On Fri, Mar 28, 2025 at 03:07:36PM +0100, Alexandre Ghiti wrote:
> Hi Kuan-Wei,
> 
> First sorry for the late review.
> 
> On 17/02/2025 02:37, Kuan-Wei Chiu wrote:
> > When the Zbb extension is not supported, ffs() falls back to a software
> > implementation instead of leveraging the hardware ctz instruction for
> > fast computation.

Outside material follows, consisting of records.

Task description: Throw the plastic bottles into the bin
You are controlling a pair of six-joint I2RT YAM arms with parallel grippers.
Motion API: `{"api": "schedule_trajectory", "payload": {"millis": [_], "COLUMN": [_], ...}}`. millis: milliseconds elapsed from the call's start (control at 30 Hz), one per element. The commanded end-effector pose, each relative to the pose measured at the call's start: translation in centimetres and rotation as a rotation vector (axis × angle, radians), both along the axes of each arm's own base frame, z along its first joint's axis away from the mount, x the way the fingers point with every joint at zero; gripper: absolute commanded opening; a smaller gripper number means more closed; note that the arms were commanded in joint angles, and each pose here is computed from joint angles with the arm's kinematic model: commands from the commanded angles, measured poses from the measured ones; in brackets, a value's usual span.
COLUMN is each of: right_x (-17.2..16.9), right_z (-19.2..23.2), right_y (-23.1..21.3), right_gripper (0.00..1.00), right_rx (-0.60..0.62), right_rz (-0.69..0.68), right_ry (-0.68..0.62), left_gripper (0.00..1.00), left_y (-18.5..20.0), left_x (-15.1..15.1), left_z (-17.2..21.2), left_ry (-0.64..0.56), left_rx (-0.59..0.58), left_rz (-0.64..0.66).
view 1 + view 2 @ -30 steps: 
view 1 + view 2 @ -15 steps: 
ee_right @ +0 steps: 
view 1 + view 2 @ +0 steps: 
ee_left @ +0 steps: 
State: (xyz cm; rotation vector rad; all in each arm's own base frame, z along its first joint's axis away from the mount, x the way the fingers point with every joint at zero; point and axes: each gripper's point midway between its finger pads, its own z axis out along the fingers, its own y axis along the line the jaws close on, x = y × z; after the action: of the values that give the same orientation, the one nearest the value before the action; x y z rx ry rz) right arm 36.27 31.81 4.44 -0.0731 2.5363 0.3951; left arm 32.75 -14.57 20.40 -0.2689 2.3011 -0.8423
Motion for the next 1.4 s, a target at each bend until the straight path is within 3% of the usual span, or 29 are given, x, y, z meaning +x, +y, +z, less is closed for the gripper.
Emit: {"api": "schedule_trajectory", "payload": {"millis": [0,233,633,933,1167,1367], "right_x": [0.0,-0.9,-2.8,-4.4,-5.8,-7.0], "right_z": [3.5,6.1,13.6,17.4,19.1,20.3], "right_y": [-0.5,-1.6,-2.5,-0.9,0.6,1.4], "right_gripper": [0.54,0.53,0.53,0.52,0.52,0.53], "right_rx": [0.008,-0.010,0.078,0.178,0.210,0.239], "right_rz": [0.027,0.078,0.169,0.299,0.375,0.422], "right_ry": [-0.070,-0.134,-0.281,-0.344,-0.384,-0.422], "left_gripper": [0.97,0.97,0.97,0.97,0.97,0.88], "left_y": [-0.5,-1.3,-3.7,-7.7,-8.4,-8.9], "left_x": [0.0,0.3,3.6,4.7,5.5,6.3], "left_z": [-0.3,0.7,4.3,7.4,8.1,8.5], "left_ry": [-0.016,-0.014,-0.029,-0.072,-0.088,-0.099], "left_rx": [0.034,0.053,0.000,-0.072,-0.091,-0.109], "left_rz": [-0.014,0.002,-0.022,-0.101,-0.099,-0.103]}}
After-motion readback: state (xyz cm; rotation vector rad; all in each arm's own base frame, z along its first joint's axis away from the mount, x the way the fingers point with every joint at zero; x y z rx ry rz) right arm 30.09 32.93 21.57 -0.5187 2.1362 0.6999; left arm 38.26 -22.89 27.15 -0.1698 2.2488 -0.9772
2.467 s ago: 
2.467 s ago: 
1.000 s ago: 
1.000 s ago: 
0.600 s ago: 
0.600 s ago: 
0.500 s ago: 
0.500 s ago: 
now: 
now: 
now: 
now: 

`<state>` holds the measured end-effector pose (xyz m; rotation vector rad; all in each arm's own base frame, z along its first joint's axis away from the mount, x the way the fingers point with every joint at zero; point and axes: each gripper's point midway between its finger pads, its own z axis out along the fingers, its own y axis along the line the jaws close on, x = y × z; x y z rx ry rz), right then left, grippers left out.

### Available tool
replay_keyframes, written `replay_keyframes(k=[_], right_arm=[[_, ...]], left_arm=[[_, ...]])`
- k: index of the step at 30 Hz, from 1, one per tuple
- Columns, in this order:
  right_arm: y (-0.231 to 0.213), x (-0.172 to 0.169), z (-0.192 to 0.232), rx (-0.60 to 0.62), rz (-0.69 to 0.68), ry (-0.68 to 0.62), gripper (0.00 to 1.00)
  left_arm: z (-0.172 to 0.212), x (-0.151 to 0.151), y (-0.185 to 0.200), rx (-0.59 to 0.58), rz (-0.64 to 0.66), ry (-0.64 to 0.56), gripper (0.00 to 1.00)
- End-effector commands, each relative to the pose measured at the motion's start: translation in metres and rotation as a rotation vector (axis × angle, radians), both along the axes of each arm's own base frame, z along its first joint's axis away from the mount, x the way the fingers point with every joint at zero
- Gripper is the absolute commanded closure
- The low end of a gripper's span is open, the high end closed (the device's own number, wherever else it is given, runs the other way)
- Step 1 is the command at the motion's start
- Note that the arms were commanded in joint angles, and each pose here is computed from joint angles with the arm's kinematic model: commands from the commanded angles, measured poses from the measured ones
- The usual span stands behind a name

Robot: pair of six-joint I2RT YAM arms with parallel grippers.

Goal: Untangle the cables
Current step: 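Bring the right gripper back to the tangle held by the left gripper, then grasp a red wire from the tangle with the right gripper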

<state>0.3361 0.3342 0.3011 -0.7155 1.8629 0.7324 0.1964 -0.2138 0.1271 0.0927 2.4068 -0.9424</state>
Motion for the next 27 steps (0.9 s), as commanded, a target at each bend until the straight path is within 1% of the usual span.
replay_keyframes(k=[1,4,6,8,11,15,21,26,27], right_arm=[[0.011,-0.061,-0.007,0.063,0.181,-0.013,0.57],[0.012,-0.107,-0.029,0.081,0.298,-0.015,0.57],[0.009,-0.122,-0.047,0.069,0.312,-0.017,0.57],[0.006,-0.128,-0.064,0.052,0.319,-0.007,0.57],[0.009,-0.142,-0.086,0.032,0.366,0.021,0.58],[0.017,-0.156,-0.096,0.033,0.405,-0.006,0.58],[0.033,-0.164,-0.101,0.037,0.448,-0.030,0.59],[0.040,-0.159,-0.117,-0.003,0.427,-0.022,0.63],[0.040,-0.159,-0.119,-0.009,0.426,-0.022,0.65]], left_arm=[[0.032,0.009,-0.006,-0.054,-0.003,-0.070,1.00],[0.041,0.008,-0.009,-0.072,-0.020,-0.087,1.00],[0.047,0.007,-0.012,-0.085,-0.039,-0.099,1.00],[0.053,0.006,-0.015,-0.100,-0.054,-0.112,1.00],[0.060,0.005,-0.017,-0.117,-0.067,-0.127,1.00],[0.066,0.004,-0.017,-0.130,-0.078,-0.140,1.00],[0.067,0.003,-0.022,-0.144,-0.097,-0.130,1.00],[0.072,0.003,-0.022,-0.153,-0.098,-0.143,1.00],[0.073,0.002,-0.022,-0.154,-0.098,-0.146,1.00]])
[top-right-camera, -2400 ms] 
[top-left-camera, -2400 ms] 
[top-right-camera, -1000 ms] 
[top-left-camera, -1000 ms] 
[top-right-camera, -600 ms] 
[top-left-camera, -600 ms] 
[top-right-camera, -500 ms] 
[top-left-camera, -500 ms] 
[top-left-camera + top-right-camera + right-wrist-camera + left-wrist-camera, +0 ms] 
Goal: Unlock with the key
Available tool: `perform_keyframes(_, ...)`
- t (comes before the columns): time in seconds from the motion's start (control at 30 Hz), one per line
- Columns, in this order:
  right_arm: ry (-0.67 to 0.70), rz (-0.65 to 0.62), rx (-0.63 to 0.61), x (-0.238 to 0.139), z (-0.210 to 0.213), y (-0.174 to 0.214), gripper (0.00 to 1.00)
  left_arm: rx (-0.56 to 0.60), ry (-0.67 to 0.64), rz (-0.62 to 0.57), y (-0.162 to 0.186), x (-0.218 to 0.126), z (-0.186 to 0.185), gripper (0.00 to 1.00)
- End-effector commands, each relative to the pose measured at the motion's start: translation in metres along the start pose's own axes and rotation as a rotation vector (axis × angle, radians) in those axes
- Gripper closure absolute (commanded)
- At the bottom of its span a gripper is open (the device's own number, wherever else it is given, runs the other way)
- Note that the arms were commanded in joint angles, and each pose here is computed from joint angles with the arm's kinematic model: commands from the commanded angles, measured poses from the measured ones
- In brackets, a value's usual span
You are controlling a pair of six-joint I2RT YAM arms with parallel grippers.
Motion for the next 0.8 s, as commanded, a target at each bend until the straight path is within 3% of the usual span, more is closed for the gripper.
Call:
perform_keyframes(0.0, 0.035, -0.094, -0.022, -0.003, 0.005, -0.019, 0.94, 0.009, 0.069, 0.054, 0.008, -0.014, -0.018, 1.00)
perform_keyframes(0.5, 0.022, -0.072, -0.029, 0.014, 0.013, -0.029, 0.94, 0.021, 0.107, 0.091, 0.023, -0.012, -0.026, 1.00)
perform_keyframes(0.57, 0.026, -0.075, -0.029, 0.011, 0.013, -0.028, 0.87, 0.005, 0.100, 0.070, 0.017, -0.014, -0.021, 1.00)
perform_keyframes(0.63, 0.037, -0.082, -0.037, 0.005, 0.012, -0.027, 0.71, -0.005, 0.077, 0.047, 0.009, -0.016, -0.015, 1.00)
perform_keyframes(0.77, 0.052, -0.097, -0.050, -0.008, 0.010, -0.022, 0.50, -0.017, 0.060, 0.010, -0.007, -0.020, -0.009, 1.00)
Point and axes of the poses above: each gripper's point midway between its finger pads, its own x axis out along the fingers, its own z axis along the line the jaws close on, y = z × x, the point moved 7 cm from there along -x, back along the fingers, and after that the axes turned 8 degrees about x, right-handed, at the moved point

In such cases, selecting CPU_NO_EFFICIENT_FFS
> > optimizes the efficiency of gcd().
> > 
> > The implementation of gcd() depends on the CPU_NO_EFFICIENT_FFS option.
> > With hardware support for ffs, the binary GCD algorithm is used.
> > Without it, the odd-even GCD algorithm is employed for better
> > performance.
> > 
> > Co-developed-by: Yu-Chun Lin <eleanor15x@gmail.com>
> > Signed-off-by: Yu-Chun Lin <eleanor15x@gmail.com>
> > Signed-off-by: Kuan-Wei Chiu <visitorckw@gmail.com>
> > ---
> > Although selecting NO_EFFICIENT_FFS seems reasonable without ctz
> > instructions, this patch hasn't been tested on real hardware. We'd
> > greatly appreciate it if someone could help test and provide
> > performance numbers!
> > 
> >   arch/riscv/Kconfig | 1 +
> >   1 file changed, 1 insertion(+)
> > 
> > diff --git a/arch/riscv/Kconfig b/arch/riscv/Kconfig
> > index 7612c52e9b1e..2dd3699ad09b 100644
> > --- a/arch/riscv/Kconfig
> > +++ b/arch/riscv/Kconfig
> > @@ -91,6 +91,7 @@ config RISCV
> >   	select CLINT_TIMER if RISCV_M_MODE
> >   	select CLONE_BACKWARDS
> >   	select COMMON_CLK
> > +	select CPU_NO_EFFICIENT_FFS if !RISCV_ISA_ZBB
> >   	select CPU_PM if CPU_IDLE || HIBERNATION || SUSPEND
> >   	select EDAC_SUPPORT
> >   	select FRAME_POINTER if PERF_EVENTS || (FUNCTION_TRACER && !DYNAMIC_FTRACE)
> 
> 
> So your patch is correct. But a kernel built with RISCV_ISA_ZBB does not
> mean the platform supports zbb and in that case, we'd still use the slow
> version of gcd().
> 
> Then I would use static keys instead, can you try to come up with a patch
> that does that?
> 
Here's my current thought: I'd like to add a static key named
efficient_ffs_key in gcd.c, and possibly call
static_branch_disable(&efficient_ffs_key) somewhere under arch/riscv/
when RISCV_ISA_ZBB is enabled but the Zbb extension is not detected at
runtime.

However, I'm new to the RISC-V kernel code and not sure where would be
the most appropriate place to insert that static_branch_disable() call.
Suggestions are very welcome!

Below is the diff for context.

Regards,
Kuan-Wei

diff --git a/lib/math/gcd.c b/lib/math/gcd.c
index e3b042214d1b..514b8a86b461 100644
--- a/lib/math/gcd.c
+++ b/lib/math/gcd.c
@@ -2,6 +2,7 @@
 #include <linux/kernel.h>
 #include <linux/gcd.h>
 #include <linux/export.h>
+#include <linux/jump_label.h>

 /*
  * This implements the binary GCD algorithm. (Often attributed to Stein,
@@ -11,6 +12,8 @@
  * has decent hardware division.
  */

+DEFINE_STATIC_KEY_TRUE(efficient_ffs_key);
+
 #if !defined(CONFIG_CPU_NO_EFFICIENT_FFS)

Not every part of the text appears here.